§ **WORK TO BE COMPLETED**:
The expected response is a copy of every line in the entries below that includes the word "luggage".

§ **Excerpts from a dataset**:

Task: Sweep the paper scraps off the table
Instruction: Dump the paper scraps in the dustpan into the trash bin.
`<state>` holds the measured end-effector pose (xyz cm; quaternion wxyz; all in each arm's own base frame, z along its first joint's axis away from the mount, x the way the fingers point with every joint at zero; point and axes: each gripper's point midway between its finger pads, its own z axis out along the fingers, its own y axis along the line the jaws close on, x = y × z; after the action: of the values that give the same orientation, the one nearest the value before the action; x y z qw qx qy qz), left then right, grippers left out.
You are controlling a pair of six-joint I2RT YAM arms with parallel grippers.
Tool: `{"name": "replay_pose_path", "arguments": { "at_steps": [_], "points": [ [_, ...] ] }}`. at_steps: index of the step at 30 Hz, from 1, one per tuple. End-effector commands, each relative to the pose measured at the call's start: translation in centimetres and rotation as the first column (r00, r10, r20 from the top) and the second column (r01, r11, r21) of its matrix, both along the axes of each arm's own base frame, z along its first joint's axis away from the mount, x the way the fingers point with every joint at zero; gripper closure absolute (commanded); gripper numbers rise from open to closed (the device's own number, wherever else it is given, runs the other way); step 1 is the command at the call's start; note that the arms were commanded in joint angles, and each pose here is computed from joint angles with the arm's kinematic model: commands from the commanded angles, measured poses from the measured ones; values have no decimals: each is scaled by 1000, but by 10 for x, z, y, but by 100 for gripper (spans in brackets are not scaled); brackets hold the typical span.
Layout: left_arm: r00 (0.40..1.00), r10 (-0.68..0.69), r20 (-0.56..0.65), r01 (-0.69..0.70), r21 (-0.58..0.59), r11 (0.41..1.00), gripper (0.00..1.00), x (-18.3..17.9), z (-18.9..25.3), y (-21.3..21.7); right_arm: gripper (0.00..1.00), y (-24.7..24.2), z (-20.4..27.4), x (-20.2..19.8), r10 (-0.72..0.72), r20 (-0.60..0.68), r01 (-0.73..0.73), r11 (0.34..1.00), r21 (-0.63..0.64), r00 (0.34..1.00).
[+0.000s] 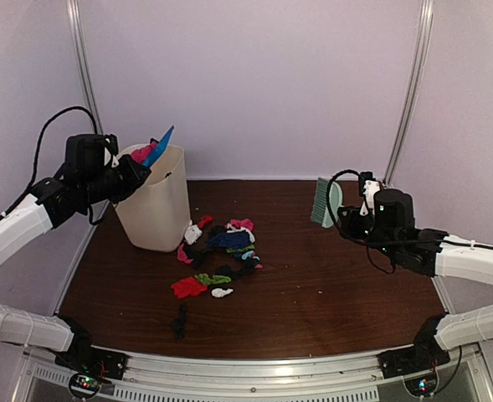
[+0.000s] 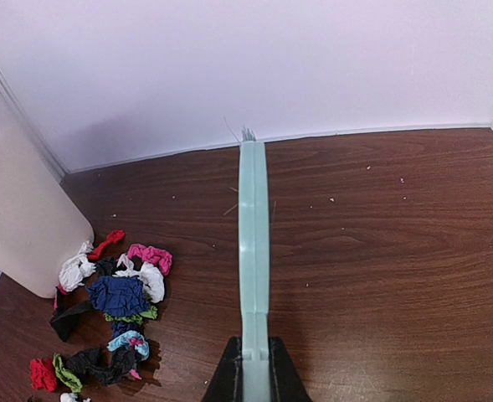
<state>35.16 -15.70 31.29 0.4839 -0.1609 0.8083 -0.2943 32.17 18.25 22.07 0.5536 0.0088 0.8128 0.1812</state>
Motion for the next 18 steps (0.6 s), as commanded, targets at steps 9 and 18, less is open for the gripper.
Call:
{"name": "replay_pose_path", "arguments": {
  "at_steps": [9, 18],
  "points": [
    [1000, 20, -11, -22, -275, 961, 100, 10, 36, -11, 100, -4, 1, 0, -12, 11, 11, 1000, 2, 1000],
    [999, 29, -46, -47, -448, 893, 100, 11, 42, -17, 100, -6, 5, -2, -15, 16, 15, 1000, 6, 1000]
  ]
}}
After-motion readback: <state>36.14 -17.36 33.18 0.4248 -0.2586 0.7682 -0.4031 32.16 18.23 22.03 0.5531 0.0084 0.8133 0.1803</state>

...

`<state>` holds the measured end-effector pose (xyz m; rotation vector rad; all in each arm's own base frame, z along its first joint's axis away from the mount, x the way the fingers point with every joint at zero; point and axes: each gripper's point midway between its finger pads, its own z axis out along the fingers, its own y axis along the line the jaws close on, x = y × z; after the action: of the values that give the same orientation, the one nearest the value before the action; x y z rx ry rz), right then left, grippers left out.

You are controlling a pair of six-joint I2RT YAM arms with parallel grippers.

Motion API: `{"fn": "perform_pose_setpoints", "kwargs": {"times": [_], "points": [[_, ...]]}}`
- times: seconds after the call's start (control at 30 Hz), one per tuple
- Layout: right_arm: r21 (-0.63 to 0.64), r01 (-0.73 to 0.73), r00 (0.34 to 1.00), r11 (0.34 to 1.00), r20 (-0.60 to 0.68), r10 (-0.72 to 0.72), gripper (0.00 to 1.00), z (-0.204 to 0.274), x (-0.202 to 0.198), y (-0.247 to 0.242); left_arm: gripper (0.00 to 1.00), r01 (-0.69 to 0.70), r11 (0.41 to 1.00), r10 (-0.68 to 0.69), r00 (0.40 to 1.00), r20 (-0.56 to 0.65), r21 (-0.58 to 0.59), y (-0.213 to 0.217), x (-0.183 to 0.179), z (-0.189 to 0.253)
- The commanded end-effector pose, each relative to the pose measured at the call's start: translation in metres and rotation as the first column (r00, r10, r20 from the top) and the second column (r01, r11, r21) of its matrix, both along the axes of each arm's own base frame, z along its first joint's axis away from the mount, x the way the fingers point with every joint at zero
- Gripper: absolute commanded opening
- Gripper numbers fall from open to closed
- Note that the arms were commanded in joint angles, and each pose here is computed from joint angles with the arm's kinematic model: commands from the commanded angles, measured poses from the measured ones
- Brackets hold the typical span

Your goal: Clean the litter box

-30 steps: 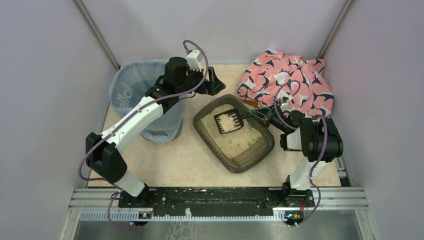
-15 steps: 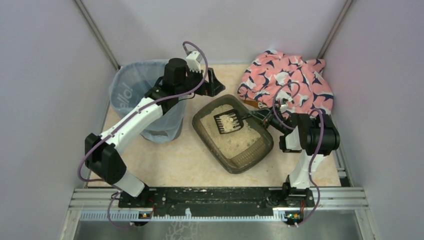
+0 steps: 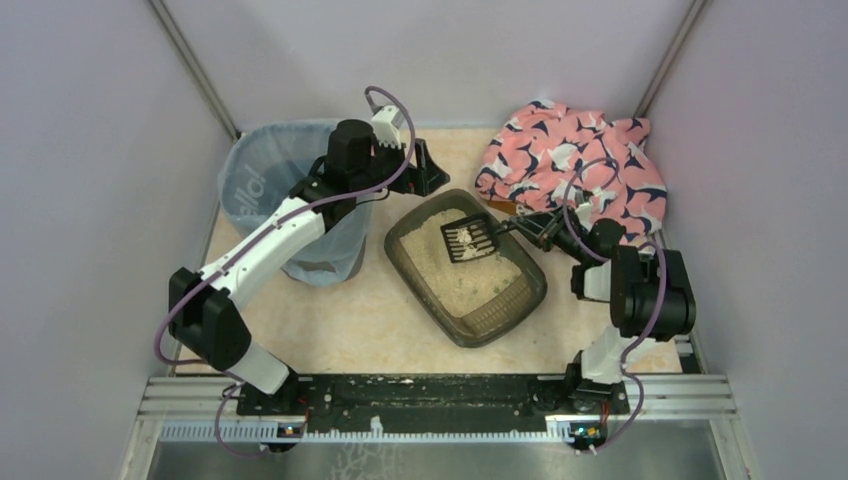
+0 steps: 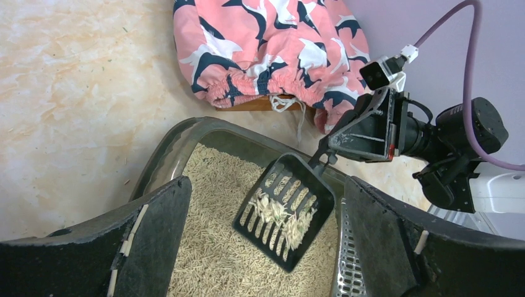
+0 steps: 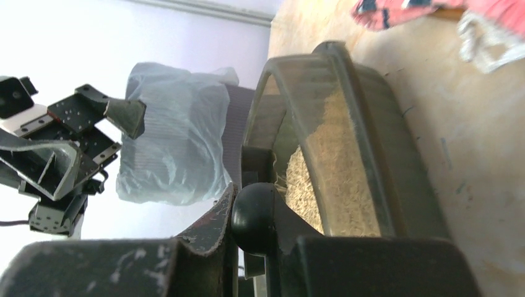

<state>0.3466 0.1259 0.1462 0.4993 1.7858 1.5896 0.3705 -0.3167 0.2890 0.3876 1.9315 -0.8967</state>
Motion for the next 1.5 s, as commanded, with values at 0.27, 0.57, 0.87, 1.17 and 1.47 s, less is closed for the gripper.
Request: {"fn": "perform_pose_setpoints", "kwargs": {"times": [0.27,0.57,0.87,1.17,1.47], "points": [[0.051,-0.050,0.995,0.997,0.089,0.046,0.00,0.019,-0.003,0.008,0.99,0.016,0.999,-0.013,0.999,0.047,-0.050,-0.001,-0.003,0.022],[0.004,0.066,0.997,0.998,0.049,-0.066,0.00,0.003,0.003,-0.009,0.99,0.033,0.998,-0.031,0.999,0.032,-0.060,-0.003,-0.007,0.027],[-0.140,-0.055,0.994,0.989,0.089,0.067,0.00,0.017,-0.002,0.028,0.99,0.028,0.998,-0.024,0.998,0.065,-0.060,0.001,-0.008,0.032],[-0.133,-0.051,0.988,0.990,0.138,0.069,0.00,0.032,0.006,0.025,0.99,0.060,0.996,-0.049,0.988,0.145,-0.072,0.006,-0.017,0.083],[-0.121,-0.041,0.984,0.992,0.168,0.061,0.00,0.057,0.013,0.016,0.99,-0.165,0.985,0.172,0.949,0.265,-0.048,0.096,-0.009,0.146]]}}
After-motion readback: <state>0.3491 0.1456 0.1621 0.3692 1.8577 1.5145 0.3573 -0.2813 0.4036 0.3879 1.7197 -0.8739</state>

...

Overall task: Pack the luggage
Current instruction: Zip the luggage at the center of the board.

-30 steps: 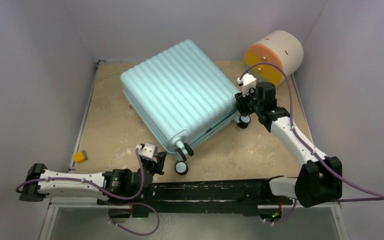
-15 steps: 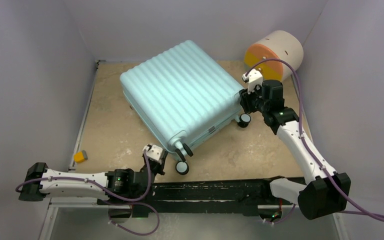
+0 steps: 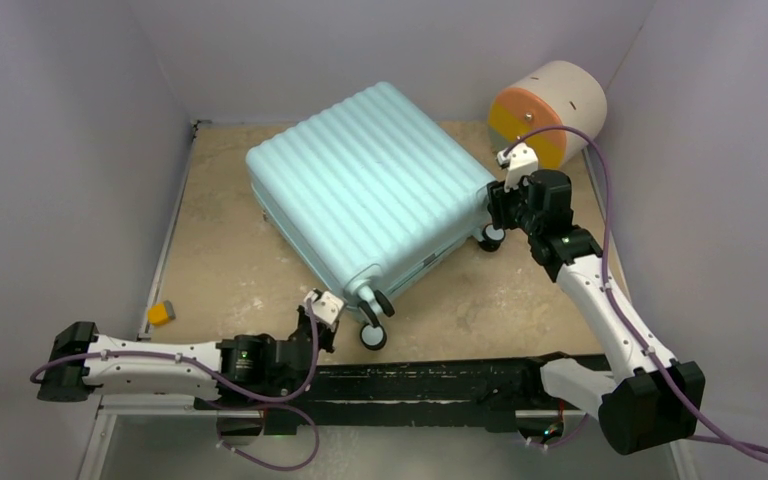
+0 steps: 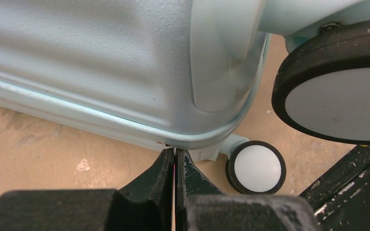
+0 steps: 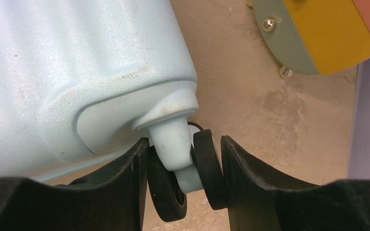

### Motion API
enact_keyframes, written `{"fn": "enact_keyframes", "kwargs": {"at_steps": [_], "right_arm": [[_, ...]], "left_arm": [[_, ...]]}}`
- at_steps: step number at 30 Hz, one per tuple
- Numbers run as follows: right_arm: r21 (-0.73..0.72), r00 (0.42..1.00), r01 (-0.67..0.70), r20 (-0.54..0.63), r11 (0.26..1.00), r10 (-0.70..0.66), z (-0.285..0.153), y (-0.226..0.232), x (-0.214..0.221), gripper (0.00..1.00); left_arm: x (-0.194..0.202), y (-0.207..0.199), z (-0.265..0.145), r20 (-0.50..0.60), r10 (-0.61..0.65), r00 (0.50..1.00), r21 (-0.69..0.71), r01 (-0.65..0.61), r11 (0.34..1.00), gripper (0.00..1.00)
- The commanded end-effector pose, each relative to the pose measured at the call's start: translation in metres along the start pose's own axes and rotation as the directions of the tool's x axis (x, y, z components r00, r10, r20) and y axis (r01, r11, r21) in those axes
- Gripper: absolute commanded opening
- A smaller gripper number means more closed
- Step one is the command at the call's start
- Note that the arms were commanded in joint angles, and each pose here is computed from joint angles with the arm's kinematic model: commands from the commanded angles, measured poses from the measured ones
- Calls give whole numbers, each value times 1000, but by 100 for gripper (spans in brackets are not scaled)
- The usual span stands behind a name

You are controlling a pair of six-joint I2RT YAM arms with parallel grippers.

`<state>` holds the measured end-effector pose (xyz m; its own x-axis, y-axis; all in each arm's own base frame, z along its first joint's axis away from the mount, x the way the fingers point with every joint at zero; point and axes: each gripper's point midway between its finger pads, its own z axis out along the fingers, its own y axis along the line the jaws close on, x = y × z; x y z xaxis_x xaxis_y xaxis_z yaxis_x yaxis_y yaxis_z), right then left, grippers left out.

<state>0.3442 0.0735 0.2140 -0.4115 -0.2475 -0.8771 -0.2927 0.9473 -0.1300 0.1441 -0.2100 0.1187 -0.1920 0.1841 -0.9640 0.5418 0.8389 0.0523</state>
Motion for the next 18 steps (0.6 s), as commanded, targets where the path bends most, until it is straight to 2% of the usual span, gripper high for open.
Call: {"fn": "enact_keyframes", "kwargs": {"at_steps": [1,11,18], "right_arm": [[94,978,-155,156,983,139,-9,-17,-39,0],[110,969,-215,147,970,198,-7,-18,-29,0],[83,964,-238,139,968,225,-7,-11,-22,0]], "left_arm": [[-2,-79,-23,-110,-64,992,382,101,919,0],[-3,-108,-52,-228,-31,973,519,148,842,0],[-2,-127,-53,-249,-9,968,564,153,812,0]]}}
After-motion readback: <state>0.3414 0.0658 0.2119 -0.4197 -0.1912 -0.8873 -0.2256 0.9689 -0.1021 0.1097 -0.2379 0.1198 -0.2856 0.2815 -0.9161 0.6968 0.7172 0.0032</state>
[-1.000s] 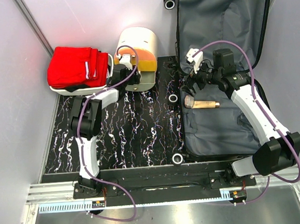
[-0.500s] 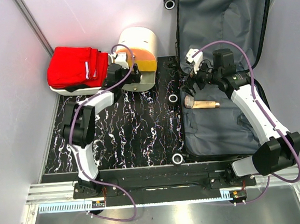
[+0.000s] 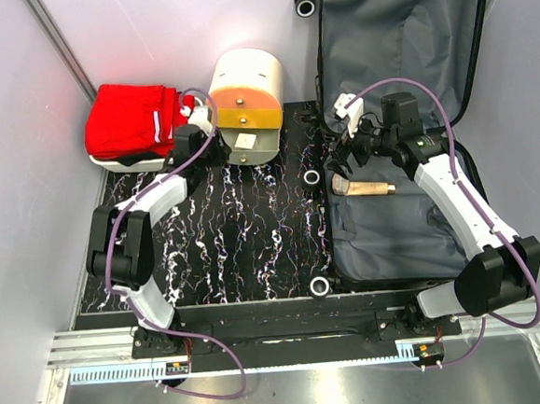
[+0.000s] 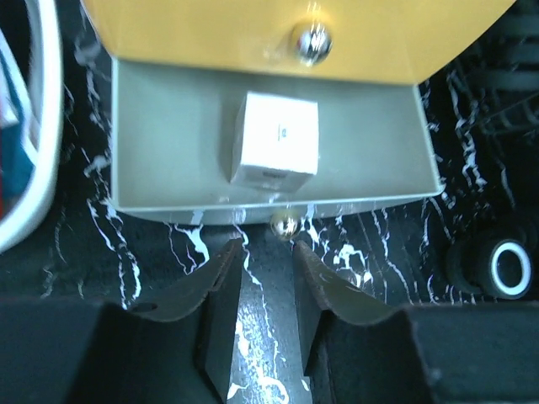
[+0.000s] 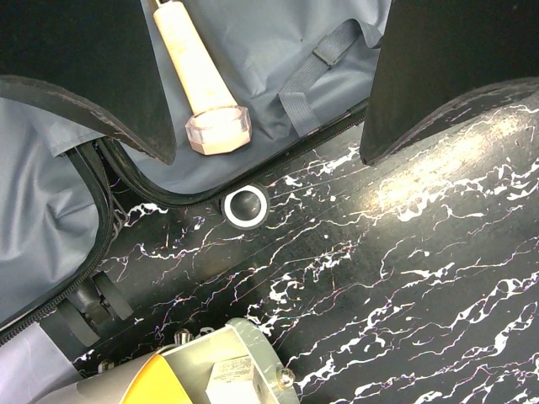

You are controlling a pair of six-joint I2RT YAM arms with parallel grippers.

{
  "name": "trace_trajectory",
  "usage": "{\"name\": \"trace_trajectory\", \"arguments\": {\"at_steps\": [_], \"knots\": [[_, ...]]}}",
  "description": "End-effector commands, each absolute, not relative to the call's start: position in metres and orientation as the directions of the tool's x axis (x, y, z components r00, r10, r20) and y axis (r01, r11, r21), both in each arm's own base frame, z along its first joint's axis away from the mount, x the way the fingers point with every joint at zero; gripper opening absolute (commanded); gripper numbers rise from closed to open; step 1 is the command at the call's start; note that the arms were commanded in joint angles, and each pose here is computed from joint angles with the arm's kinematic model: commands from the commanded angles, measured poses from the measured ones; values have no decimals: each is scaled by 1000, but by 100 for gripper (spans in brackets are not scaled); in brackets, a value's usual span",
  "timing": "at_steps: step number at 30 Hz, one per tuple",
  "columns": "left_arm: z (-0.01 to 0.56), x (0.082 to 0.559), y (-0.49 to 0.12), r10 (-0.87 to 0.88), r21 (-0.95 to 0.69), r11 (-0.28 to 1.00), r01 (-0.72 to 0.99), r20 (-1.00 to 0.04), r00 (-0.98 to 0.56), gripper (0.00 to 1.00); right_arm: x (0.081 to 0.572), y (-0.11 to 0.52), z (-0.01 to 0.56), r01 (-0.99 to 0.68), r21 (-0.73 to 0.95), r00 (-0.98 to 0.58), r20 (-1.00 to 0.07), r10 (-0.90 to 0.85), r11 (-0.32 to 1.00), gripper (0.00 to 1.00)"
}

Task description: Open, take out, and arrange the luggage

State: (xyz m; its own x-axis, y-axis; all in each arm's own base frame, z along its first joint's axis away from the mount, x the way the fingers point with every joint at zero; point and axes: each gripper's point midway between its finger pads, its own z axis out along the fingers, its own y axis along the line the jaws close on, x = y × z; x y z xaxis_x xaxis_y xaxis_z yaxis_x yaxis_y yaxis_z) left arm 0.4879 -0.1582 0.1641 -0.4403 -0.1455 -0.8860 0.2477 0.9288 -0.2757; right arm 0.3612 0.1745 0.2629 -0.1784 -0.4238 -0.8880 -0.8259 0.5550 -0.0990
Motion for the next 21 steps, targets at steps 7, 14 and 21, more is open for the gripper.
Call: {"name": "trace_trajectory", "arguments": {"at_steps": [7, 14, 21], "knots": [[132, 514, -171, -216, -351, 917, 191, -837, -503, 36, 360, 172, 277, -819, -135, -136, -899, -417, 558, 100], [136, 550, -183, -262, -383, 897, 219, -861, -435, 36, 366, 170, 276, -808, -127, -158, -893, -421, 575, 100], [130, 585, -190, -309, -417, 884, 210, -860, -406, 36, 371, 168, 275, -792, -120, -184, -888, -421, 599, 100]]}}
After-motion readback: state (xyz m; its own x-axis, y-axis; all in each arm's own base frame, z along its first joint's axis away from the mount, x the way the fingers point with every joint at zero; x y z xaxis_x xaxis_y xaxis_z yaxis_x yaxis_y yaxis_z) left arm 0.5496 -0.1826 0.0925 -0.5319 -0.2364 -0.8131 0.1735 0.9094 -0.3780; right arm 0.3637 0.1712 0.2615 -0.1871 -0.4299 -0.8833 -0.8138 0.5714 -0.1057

§ **REPLY TO THE TASK**:
Overall task: Pack the luggage
Current instruction: Zip the luggage at the center of the board.
Task description: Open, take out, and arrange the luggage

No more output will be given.